Puis, sur les Afghanes: "hélas, les femmes sont privées de la plupart des droits que l'islam leur a accordés", avait-il ajouté, alors que les talibans ont banni les filles de plus de 12 ans de l'éducation et quasiment exclu les femmes de la sphère publique.
"Ce n'est pas par provocation, c'est pour clarifier ce qu'est pour nous un Etat islamique", décrypte un membre de la direction du Hezb-e-Islami pour l'AFP.
"Nous considérons que l'islam n'est pas une dictature. Le numéro un des talibans (l'émir Hibatullah Akhundzada, ndlr) est allergique" à ce discours, poursuit-il sous le couvert de l'anonymat.
- Des ennuis -
Pour autant, Hekmatyar est loin d'avoir le passé d'un démocrate.
Des années 90 aux années 2010, son groupe d'insurgés a commis des massacres de civils, des assassinats d'intellectuels ou des vitriolages de femmes, selon des organisations de défense des droits humains.
Les milliers de morts des bombardements qu'il avait ordonnés sur la capitale pendant la guerre civile (1992-1996) lui ont valu le surnom de "boucher de Kaboul".
Et ses prises de position récentes lui ont attiré des ennuis.
En décembre 2022, l'Université Islami appartenant à son parti a été fermée.
Fin mars, il a dû quitter, à 76 ans, la résidence octroyée par l'ancien régime -- la république islamique -- quand il était rentré de 20 années d'exil avec la garantie de son immunité.
Son déménagement forcé a fait beaucoup de bruit sur les réseaux sociaux parmi les opposants de la diaspora.
Sur les 12.000 m2 d'un terrain du ministère de la Défense où il avait fait construire sa résidence mais aussi une mosquée, quelque 200 personnes travaillaient.
Gulbuddin Hekmatyar y recevait beaucoup, parfois des centaines de visiteurs, et il faisait des discours, très politiques.
Il a été interdit de sermons du vendredi à la mosquée.
Puis, le 16 avril, sa chaîne Barya TV a été suspendue pour "avoir violé les valeurs islamiques".
Certes, "ce ne sont pas des signes positifs pour lui", dit un ancien diplomate occidental familier de l'Afghanistan.

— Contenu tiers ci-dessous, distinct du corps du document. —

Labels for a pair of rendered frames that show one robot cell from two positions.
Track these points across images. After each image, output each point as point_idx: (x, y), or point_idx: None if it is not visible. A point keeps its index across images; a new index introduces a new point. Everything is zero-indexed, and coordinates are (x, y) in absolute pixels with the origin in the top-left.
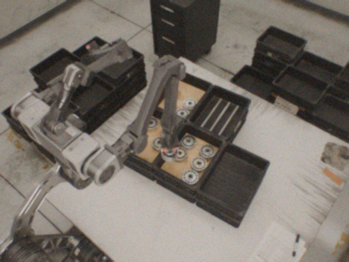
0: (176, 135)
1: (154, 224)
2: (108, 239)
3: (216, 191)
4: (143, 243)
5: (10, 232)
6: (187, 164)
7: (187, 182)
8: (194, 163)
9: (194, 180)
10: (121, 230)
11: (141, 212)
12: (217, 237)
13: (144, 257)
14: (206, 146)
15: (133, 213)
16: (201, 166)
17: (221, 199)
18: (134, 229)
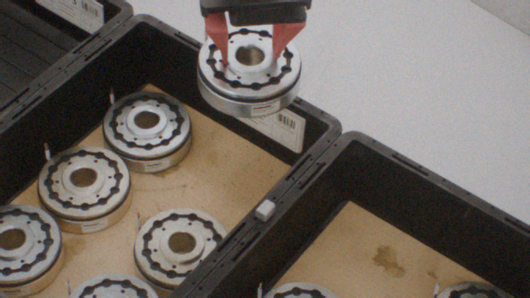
0: (203, 4)
1: (333, 88)
2: (516, 62)
3: (35, 77)
4: (374, 39)
5: None
6: (144, 210)
7: (165, 102)
8: (110, 183)
9: (132, 106)
10: (467, 83)
11: (389, 135)
12: None
13: (367, 4)
14: (6, 273)
15: (425, 134)
16: (74, 161)
17: (23, 50)
18: (416, 81)
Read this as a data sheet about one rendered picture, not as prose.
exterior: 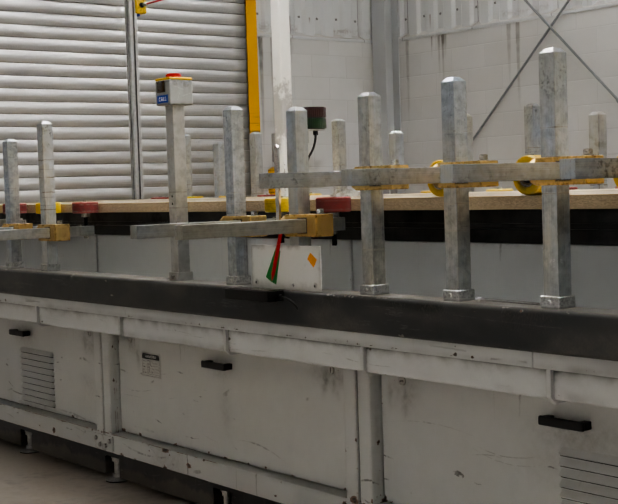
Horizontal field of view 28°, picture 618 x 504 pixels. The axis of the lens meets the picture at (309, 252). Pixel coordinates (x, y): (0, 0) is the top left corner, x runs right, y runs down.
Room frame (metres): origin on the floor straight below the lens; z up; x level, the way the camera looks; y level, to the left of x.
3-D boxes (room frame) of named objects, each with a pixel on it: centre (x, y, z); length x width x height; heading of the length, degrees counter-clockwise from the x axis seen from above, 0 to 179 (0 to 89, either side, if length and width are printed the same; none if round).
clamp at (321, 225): (2.82, 0.00, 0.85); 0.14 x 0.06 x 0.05; 38
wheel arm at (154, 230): (2.94, 0.22, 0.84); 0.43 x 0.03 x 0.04; 128
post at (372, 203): (2.64, -0.14, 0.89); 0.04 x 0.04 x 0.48; 38
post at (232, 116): (3.03, 0.17, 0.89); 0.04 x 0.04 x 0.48; 38
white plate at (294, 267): (2.84, 0.06, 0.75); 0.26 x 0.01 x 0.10; 38
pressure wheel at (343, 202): (2.85, -0.06, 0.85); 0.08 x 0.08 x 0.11
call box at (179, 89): (3.24, 0.33, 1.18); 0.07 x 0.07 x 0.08; 38
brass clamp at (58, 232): (3.80, 0.78, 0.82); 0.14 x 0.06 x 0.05; 38

Mais les autorités "sont un peu coincées avec lui, car il bénéficie d'un réseau de soutien et de protection au sein des talibans -- certains de ses anciens commandants -- et à Téhéran", où il s'était d'abord exilé.
- Espoir d'un "sursaut" -
L'ex-chef de guerre semble enfoncer un coin entre les deux grandes factions talibanes au pouvoir selon les experts: celle de Kandahar, le fief du mouvement dans le sud d'où le chef suprême dirige le pays par décret, et celle de Kaboul, soit le gouvernement, censée être un peu moins rigoriste.
"Il y a une divergence de vues entre les gens de Kaboul et les Kandaharis" sur la manière de gérer Hekmatyar, dit le haut responsable de son parti. "Les gens de Kaboul sont opposés aux demandes du numéro un taliban qui veut qu'il se taise".
Le porte-parole du gouvernement afghan n'a pas répondu aux sollicitations de l'AFP.
Mais que cherche Gulbuddin Hekmatyar?
"Il se positionne. Il estime avoir un rôle à jouer (...) au cas où le gouvernement évoluerait", dit l'ex-diplomate.
"Il envoie aussi le message à la communauté internationale qu'il faut toujours compter avec lui".
L'Afghanistan des talibans n'étant reconnu par aucun pays, des capitales occidentales tentent d'oeuvrer en coulisse à un élargissement du gouvernement pour qu'il soit plus "inclusif".
Mais pour Nahid, une membre de l'association de défense des droits humains Rawa qui parle sous pseudonyme, Hekmatyar "veut juste attirer l'attention de l'Occident".
"Son idéologie est la même que celle des talibans: il est contre la démocratie et les droits des femmes", poursuit-elle.
Le responsable du Hezb-e-Islami explique pour sa part qu'"il n'est pas dans l'intention (de Hekmatyar) de renverser le régime".
Mais il voudrait que les talibans "de Kaboul se lèvent" et "qu’il y a ait un sursaut au sein de ce régime".
En attendant, assure-t-il, Hekmatyar "ne changera pas son discours d'un iota. Quoiqu'il en coûte".